8. The intelligent control method for a rapid temperature change chamber according to claim 1, characterized in that, The method further includes: Collect system response data during the control process; Calculate control performance evaluation indicators based on system response data; The hybrid model is fine-tuned through online transfer learning using control performance evaluation metrics and system response data.
9. The intelligent control method for a rapid temperature change chamber according to claim 1, characterized in that, Multi-source sensor data includes at least temperature data, first pressure data, and second pressure data; acquiring multi-source sensor data from the rapid temperature change chamber includes: Temperature data from multiple spatial locations inside the rapid temperature change chamber are acquired using a temperature sensor array.
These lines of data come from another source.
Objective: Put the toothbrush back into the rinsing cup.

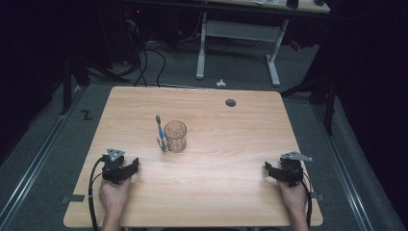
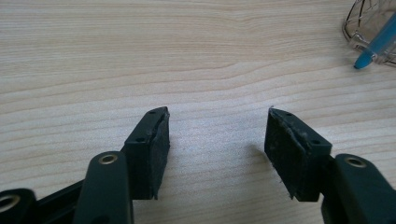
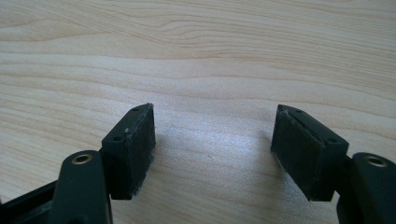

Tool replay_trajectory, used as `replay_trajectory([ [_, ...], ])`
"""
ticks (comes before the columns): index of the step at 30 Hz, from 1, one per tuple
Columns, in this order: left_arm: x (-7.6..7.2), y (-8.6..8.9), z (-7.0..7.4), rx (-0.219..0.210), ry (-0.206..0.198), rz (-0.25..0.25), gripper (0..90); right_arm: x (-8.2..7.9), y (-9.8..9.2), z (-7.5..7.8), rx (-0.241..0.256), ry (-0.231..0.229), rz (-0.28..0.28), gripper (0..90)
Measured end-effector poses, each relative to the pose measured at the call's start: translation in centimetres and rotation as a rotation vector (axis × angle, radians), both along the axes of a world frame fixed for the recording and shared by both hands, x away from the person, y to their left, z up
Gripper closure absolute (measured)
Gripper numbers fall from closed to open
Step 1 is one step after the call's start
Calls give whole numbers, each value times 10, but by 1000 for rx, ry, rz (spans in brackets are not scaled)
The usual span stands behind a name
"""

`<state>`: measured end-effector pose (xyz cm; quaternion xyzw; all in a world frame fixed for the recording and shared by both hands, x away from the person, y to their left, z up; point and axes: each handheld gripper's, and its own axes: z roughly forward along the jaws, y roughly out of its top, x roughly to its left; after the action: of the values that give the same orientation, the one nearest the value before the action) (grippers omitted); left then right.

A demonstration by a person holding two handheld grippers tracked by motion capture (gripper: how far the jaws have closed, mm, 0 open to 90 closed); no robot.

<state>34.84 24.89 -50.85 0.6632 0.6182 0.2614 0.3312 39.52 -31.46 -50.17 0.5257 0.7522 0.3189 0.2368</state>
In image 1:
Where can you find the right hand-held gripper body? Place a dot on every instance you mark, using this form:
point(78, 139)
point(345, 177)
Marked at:
point(292, 171)

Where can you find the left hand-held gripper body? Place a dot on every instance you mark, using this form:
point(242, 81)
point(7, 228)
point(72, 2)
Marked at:
point(114, 168)

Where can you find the blue toothbrush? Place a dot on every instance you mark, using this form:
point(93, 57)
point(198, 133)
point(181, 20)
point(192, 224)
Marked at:
point(160, 133)

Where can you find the clear glass mug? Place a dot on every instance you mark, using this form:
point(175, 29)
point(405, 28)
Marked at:
point(175, 138)

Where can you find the person's left hand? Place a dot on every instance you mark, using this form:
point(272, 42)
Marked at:
point(113, 197)

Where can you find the person's right hand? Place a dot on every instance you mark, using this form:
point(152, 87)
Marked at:
point(293, 199)

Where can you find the grey tape strip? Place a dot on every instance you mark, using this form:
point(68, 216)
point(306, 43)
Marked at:
point(73, 198)
point(317, 196)

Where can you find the grey round table grommet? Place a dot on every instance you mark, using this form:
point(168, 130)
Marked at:
point(230, 103)

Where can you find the black metal stand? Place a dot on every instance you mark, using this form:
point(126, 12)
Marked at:
point(67, 86)
point(324, 89)

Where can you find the small white plastic piece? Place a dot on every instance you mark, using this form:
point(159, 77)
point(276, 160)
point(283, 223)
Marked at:
point(220, 83)

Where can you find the dark computer tower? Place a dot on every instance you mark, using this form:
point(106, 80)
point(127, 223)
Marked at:
point(136, 32)

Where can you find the metal floor rail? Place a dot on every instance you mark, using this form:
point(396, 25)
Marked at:
point(30, 173)
point(341, 166)

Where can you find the white metal frame desk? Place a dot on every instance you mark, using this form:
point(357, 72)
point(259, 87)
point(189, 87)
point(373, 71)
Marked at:
point(239, 30)

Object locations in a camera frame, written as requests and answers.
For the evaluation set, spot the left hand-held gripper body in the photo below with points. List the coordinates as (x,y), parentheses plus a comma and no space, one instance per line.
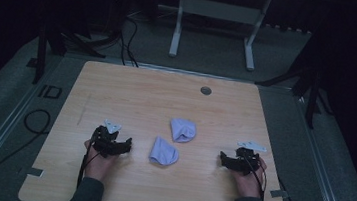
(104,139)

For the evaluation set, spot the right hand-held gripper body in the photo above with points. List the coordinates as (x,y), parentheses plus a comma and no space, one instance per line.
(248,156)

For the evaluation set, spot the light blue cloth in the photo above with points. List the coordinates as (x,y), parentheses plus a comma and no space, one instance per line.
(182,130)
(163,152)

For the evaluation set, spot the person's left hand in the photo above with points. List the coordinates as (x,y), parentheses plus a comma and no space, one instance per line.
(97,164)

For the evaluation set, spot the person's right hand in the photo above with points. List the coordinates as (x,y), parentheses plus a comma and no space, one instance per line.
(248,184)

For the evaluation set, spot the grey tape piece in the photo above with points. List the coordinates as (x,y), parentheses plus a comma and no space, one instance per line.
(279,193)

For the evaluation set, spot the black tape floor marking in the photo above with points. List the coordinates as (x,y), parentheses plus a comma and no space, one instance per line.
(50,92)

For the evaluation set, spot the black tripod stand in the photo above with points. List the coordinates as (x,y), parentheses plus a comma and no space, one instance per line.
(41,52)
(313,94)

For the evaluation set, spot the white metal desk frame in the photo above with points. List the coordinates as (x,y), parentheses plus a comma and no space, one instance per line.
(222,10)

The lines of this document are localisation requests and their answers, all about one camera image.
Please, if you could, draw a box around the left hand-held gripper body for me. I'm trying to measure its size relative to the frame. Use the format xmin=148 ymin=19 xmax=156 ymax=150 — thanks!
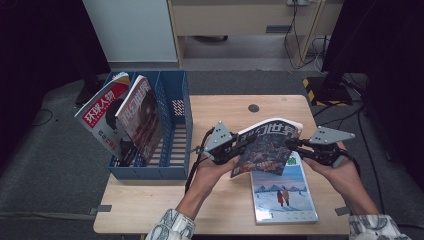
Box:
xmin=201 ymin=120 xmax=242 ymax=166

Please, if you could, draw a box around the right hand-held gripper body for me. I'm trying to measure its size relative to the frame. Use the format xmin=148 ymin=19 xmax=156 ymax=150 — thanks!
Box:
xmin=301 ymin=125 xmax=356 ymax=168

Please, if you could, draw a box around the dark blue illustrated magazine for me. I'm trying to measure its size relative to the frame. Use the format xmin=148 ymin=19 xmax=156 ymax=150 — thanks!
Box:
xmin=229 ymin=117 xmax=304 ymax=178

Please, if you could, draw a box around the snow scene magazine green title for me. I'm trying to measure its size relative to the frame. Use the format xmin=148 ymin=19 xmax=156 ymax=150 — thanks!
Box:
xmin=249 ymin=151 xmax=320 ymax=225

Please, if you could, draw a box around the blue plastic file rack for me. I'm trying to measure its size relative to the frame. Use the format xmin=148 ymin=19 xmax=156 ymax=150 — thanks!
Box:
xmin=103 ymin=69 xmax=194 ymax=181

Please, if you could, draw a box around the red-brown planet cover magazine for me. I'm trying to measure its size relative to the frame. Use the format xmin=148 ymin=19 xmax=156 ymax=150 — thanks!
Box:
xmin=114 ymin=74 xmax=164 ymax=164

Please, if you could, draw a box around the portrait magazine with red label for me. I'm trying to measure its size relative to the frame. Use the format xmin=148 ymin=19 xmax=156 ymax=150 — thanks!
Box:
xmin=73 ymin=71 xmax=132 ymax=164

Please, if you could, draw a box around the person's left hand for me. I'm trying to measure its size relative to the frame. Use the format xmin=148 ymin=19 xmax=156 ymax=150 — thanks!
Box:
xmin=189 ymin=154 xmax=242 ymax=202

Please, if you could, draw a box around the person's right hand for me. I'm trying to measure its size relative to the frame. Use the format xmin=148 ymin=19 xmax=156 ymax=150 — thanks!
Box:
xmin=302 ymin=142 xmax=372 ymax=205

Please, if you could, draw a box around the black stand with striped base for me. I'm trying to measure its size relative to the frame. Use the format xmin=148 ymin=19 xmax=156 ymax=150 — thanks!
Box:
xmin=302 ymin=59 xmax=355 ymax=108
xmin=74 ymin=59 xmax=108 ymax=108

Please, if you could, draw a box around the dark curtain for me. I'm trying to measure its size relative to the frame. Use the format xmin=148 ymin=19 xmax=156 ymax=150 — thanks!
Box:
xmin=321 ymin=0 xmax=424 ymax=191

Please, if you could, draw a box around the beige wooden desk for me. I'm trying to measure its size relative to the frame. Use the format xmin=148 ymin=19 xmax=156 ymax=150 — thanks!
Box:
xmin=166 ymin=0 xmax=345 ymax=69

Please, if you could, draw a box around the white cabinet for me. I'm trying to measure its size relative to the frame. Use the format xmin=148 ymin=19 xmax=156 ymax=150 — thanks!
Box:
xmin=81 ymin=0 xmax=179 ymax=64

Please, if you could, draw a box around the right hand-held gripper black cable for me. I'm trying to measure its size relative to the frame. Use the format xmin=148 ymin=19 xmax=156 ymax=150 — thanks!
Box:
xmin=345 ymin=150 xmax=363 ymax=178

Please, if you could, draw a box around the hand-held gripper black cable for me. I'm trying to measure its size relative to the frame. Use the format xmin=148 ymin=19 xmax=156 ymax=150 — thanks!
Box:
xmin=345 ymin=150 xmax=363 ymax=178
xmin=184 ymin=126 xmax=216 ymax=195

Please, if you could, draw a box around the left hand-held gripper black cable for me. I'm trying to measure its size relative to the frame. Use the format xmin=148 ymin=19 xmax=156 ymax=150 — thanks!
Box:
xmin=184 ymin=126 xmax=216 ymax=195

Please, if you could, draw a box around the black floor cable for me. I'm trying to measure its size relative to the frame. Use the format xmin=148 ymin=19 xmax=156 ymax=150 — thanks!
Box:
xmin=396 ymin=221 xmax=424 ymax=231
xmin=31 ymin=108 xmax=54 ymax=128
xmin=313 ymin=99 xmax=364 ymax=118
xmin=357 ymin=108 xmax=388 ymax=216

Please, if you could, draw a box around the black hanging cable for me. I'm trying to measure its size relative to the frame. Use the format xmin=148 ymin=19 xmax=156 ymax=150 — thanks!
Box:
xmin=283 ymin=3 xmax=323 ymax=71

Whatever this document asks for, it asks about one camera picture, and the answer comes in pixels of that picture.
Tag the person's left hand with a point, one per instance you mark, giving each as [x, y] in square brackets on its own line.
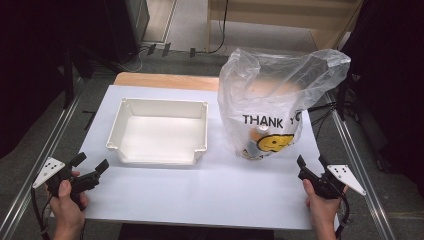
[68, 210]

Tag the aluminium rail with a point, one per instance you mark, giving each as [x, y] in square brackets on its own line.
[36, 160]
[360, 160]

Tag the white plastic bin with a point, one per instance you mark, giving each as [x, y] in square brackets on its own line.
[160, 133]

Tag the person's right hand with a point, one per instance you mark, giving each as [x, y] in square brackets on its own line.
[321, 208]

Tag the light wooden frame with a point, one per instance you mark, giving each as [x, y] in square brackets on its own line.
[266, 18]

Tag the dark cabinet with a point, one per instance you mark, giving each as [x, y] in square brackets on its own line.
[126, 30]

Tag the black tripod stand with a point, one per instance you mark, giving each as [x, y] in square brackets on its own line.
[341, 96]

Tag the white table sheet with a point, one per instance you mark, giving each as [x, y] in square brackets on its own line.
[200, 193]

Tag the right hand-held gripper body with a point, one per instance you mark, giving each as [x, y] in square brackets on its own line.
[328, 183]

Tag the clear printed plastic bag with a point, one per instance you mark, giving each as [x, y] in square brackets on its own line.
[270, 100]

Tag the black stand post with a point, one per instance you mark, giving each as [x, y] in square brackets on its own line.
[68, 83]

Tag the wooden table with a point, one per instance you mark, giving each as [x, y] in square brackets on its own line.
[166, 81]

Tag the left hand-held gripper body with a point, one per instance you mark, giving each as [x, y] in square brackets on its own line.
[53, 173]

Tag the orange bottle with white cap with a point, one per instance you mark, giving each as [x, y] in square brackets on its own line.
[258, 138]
The first and second pressure data of the refrigeration system of the rapid temperature change chamber are obtained by a pressure sensor.
10. A rapid temperature change chamber intelligent control system, characterized in that, The system is used to implement the intelligent control method for a rapid temperature change chamber as described in any one of claims 1 to 9; the system includes a rapid temperature change chamber and a multi-source sensor array, an edge computing unit, and an actuator drive module connected in sequence; the multi-source sensor array is used to collect multi-source sensor data from the rapid temperature change chamber. The edge computing module is used to acquire the multi-source sensor data and historical control command sequence, extract state feature vectors from the multi-source sensor data, and process the state feature vectors to obtain the control command sequence. The actuator drive module is used to convert control commands in the control command sequence into drive signals to control the operation of the actuator of the rapid temperature change box.